Sunday, February 20, 2011

Question from reader

Please explain where you get your data that this is the student:teacher ratio. My kids have never been in a class that small in Olentangy through elementary, MS or HS, though I am sure the occasional AP class is that low, or perhaps a special education class. Are you factoring in special education ratios, which must be lower to meet kids' needs? Or are you strictly looking at regular ed. classrooms. I would like to see where that data is coming from and make sure it isn't "spin" that makes those ratios seem so low. In fact, it seems that classes are going the opposite way over the last few years rather getting smaller, but that is just based on my own kids' classes.

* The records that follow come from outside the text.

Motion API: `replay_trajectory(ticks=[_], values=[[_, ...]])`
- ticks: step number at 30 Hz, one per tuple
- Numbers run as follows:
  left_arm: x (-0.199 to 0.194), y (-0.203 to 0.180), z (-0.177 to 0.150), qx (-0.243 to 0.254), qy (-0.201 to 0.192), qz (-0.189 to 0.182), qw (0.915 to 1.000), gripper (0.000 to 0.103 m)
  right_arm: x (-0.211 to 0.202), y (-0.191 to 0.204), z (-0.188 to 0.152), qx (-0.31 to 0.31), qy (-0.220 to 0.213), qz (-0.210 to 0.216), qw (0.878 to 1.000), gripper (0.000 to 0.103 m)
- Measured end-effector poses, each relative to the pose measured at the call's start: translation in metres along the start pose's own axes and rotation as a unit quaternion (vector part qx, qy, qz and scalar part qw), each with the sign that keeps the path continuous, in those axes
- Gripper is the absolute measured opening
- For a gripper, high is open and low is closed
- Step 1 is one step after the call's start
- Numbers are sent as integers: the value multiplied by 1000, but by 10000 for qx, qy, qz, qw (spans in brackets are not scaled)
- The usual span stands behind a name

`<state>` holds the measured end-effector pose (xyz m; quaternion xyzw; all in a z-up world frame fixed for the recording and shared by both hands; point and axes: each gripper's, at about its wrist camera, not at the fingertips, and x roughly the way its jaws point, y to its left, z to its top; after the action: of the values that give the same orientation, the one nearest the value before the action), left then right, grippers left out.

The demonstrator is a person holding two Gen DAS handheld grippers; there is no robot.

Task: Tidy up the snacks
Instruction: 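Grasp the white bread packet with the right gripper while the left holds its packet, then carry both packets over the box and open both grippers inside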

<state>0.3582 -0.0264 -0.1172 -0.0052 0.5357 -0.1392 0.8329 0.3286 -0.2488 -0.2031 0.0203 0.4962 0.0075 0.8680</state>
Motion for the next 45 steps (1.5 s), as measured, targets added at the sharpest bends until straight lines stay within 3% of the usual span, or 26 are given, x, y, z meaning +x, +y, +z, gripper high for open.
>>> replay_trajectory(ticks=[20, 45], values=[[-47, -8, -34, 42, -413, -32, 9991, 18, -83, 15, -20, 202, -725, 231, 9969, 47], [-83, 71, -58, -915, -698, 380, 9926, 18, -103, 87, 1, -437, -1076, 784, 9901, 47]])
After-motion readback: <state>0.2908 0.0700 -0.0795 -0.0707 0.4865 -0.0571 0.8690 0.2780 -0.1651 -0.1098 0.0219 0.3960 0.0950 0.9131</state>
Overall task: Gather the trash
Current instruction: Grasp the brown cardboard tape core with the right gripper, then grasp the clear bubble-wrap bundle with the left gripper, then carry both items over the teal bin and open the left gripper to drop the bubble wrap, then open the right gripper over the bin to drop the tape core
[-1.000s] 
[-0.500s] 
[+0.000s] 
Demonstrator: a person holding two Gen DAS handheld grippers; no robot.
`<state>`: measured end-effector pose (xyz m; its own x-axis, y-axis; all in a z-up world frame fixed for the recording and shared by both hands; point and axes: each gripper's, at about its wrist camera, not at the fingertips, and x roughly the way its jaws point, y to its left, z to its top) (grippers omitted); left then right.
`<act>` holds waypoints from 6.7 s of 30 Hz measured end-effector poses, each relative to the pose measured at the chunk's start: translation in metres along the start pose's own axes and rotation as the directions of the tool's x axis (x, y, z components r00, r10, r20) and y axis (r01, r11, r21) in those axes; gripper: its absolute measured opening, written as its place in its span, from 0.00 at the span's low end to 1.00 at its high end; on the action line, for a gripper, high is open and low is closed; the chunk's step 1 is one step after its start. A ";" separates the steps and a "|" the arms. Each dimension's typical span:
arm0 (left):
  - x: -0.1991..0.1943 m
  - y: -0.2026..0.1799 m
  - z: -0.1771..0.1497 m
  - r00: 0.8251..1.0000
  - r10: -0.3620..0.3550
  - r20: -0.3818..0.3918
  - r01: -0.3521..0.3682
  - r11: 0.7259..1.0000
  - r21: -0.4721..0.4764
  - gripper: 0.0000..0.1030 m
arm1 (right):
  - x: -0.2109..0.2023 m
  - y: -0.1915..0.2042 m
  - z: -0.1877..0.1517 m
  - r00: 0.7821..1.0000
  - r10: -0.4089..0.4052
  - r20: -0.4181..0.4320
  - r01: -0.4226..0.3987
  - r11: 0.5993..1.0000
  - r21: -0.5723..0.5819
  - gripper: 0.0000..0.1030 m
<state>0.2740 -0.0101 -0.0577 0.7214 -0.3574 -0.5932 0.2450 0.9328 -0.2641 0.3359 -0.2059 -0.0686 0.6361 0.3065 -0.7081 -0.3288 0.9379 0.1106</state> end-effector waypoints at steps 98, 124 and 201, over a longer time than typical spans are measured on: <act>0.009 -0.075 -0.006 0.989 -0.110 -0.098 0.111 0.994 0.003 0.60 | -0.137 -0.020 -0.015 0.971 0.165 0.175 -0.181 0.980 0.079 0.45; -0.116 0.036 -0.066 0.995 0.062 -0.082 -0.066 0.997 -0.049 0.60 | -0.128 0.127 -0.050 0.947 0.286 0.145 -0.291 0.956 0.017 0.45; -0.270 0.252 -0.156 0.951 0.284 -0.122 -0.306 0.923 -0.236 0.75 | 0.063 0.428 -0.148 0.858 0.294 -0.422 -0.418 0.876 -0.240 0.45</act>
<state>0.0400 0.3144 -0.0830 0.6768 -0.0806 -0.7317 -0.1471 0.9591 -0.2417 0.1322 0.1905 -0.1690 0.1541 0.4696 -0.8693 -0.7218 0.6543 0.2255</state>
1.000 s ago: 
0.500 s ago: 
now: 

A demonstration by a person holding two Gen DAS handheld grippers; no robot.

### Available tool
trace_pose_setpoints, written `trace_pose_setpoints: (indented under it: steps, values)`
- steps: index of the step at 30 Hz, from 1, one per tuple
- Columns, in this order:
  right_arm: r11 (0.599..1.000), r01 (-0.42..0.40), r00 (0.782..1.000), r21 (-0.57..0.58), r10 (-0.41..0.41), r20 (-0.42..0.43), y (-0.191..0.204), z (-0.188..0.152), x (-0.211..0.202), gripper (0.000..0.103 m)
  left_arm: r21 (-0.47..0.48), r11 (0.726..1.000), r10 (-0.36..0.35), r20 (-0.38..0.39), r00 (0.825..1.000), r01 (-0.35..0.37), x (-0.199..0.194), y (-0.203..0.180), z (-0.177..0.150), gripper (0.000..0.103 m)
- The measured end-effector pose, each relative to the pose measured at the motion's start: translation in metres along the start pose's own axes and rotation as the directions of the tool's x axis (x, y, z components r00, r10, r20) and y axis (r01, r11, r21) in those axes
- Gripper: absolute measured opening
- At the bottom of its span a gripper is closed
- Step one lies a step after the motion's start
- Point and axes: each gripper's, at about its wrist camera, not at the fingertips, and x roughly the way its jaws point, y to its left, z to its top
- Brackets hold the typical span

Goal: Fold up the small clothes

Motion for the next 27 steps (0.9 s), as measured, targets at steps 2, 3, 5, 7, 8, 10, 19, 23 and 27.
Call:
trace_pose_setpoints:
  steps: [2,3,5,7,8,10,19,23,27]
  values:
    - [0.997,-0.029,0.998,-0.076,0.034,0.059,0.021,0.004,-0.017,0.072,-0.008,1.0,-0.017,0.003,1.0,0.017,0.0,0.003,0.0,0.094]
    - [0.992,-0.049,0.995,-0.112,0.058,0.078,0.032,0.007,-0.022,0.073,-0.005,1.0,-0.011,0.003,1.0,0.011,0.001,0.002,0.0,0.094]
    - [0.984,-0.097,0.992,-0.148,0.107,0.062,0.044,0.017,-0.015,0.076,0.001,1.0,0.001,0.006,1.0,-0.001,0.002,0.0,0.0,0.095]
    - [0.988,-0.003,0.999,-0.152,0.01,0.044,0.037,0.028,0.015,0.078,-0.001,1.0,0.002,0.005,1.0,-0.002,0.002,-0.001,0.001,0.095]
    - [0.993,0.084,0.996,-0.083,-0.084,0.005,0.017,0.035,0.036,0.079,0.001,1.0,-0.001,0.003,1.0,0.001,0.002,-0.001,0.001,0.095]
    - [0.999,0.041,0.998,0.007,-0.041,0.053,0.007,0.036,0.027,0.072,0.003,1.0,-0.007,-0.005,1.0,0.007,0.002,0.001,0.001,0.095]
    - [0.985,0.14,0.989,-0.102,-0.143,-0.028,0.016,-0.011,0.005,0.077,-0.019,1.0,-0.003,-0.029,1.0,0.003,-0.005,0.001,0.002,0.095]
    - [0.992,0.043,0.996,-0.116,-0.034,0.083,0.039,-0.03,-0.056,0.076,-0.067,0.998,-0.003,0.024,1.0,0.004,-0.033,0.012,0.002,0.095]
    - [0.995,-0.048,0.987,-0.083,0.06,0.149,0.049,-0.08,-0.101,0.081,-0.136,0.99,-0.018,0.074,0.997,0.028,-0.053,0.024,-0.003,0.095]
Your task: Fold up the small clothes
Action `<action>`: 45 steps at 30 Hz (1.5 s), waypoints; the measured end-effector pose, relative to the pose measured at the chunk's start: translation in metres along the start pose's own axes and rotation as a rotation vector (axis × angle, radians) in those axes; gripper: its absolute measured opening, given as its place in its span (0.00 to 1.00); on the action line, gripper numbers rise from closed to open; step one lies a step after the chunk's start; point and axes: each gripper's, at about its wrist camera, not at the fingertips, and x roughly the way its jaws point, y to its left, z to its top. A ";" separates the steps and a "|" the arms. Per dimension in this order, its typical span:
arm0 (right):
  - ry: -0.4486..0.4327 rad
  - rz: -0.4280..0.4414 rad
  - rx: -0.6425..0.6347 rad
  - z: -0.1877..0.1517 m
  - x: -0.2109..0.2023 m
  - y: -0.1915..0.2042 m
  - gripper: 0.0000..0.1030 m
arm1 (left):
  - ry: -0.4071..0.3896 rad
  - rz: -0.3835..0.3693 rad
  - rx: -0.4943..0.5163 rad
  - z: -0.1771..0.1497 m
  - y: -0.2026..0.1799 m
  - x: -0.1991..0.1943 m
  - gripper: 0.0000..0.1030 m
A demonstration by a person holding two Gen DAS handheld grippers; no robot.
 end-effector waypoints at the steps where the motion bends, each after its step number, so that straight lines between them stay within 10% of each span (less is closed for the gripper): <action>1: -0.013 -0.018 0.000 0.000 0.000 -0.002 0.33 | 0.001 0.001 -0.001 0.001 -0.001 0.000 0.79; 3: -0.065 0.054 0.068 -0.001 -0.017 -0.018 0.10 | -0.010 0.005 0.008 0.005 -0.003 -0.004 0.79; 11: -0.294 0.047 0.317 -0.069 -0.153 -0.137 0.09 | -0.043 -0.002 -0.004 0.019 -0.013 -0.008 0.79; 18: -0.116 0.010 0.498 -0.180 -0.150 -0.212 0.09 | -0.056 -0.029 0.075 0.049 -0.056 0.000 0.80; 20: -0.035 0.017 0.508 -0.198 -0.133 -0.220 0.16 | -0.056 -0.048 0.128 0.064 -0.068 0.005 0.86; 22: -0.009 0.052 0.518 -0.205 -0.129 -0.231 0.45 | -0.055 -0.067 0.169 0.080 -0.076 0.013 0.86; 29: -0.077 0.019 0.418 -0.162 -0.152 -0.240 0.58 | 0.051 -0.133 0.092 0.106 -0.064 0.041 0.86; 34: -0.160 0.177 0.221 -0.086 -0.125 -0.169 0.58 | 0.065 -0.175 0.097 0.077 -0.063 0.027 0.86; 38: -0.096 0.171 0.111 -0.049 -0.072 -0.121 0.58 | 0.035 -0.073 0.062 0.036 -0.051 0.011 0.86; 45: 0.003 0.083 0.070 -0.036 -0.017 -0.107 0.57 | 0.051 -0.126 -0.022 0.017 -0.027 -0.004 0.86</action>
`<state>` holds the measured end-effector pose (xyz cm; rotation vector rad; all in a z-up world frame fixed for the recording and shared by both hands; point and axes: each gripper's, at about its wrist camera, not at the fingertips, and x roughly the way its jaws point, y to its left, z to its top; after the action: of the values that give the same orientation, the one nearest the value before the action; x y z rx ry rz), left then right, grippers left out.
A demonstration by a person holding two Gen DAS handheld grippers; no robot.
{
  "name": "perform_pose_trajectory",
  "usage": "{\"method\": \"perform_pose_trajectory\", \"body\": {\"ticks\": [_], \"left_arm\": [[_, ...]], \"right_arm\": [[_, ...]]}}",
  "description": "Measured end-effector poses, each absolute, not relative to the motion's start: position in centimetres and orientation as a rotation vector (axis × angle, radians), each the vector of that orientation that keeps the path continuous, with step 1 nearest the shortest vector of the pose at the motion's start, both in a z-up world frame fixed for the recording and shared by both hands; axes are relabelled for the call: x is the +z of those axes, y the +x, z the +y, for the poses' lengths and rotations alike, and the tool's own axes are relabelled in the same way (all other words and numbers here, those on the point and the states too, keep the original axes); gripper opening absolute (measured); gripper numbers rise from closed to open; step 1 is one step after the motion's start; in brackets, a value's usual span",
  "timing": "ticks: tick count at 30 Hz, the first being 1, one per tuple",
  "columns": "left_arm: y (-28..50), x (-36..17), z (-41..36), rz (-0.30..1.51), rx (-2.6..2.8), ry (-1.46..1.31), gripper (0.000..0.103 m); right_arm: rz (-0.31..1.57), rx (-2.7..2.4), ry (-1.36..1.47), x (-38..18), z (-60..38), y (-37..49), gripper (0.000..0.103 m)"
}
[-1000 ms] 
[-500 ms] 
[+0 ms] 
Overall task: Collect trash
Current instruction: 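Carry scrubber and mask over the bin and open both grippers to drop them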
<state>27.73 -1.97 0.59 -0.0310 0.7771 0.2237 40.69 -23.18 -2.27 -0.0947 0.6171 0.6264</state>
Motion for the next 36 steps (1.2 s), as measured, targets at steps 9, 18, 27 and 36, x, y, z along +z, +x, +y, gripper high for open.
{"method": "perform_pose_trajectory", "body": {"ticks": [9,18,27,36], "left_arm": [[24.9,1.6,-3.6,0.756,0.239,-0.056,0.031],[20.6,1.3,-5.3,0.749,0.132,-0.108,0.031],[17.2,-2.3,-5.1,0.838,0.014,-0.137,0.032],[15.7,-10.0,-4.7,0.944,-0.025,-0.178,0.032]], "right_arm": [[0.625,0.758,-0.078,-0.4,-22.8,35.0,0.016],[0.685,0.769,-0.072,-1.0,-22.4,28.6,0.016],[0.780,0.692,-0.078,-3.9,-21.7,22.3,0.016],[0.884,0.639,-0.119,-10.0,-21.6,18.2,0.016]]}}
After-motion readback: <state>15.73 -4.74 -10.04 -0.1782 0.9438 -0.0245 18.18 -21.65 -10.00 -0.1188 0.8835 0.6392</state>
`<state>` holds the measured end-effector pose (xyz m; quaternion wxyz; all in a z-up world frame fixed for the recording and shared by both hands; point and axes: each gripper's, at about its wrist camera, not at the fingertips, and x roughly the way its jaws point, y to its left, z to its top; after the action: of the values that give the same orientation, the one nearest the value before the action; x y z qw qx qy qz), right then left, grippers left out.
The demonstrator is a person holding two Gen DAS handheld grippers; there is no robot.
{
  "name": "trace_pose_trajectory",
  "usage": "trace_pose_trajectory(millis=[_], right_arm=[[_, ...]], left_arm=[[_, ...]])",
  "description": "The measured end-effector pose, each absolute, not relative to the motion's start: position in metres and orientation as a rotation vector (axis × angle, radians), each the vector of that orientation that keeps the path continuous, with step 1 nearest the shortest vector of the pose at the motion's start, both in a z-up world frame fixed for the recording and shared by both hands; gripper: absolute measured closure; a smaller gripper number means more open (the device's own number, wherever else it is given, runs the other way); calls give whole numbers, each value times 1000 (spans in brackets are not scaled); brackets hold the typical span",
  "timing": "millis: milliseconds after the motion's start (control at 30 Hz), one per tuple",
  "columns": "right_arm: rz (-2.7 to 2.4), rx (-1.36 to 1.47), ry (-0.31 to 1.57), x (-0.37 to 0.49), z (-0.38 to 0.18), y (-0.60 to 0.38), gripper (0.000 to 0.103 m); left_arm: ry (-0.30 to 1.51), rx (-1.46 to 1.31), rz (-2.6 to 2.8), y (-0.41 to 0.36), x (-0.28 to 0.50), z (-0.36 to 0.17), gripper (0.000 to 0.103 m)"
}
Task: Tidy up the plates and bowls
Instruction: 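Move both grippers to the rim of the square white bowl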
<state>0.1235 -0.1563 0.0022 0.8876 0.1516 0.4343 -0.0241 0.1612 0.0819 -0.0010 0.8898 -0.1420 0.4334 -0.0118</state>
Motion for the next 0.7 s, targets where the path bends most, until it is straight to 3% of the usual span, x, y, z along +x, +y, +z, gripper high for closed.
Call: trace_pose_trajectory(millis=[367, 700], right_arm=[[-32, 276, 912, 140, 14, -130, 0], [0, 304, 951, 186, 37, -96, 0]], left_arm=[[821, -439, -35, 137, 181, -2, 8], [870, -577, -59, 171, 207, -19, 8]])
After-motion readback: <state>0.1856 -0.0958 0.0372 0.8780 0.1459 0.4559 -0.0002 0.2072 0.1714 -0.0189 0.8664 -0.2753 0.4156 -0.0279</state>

Again, if you could please show where you get your info from, I would appreciate it.

First, and most important, I get my information from either the district website, ODE, or other such source.

To your point, student/teacher ratio is detailed in the district's Five-Year Financial Forecast, found under the treasurer's page on the district website (also available on the ODE site).

Second, please do not confuse class size with student/teacher ratio. They are different. But they are connected.

Think of it this way: a school has 100 students and 10 teachers. The student/teacher ration is 10-t0-1. But if the teacher is in a classroom only 1/2 of the periods in a day, the average class size would be 20-to-1.

Take some time to read the current negotiated agreement (found on the district website) and see the restrictions on the number of classes a teacher CAN teach. Then ask the district treasurer for a list of the number of classes each teacher actually teaches per day.

In essence, this new levy is about paying teachers to NOT teach.

Thanks for the question.

1 comment:

ROC said...

Sue Mahler, fmr. OLSD Finance Comm. chair, gave a report in 2010 before she left the district that if OLSD even got to a 15:1 ratio, millions would be saved! OLSD has not gotten there and is actually going backward. A 16:1 ratio is very doable without affecting classroom instruction and think of the extra millions that would be saved! You are correct- teacher to student ratios include music teachers, gym teachers, and other subject only teachers, etc... into the mix, which is fair when analyzing staffing.